**WHAT TO PRODUCE:**
The expected output is the set of lines below beginning at the one that contains "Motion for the" and ending at the final line, reproduced exactly.

□ □ □ □

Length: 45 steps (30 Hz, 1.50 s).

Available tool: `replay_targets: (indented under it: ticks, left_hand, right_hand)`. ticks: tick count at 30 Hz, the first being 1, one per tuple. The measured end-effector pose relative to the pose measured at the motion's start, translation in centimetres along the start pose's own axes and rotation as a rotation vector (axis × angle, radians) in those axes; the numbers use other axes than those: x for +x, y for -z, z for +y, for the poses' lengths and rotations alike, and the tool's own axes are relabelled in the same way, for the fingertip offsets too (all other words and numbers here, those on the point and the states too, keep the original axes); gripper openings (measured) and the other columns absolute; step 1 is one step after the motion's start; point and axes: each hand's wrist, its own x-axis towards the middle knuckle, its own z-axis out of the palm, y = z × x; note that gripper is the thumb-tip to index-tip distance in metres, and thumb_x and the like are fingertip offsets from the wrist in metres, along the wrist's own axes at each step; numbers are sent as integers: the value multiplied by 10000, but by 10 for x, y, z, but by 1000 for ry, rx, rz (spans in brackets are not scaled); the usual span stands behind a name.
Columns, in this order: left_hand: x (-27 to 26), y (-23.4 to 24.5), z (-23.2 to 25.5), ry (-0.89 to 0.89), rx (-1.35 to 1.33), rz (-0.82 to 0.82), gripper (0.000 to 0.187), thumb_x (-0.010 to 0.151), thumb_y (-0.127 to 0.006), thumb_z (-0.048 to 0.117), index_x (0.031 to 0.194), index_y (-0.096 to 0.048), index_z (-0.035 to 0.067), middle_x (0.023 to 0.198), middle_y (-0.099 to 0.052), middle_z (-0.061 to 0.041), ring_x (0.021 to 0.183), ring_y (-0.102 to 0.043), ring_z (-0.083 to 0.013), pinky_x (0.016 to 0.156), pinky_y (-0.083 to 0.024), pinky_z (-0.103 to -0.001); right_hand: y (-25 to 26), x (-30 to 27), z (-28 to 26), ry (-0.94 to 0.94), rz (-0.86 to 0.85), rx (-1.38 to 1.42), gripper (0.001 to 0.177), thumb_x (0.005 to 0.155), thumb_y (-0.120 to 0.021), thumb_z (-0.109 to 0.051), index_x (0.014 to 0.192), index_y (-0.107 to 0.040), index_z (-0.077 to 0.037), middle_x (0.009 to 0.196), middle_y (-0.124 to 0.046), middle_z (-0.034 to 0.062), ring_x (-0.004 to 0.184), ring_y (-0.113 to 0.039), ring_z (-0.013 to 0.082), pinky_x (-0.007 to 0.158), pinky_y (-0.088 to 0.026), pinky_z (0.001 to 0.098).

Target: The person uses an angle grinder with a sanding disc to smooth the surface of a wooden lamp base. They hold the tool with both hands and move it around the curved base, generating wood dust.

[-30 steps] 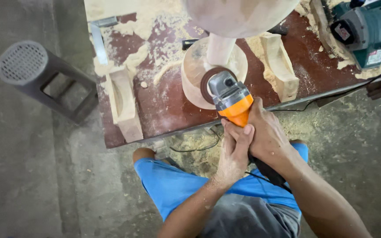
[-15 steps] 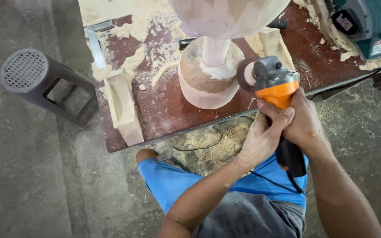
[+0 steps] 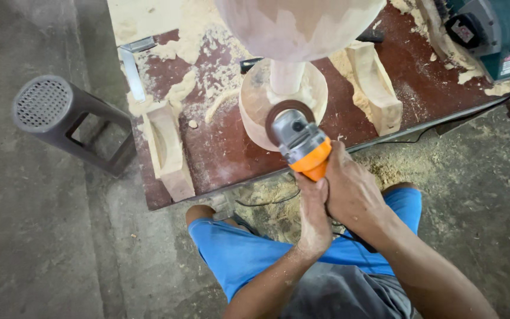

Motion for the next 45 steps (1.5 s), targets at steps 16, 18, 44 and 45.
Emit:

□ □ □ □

**ANSWER BOX:**
Motion for the next 45 steps (1.5 s), targets at steps 16, 18, 44 and 45.
Emit:

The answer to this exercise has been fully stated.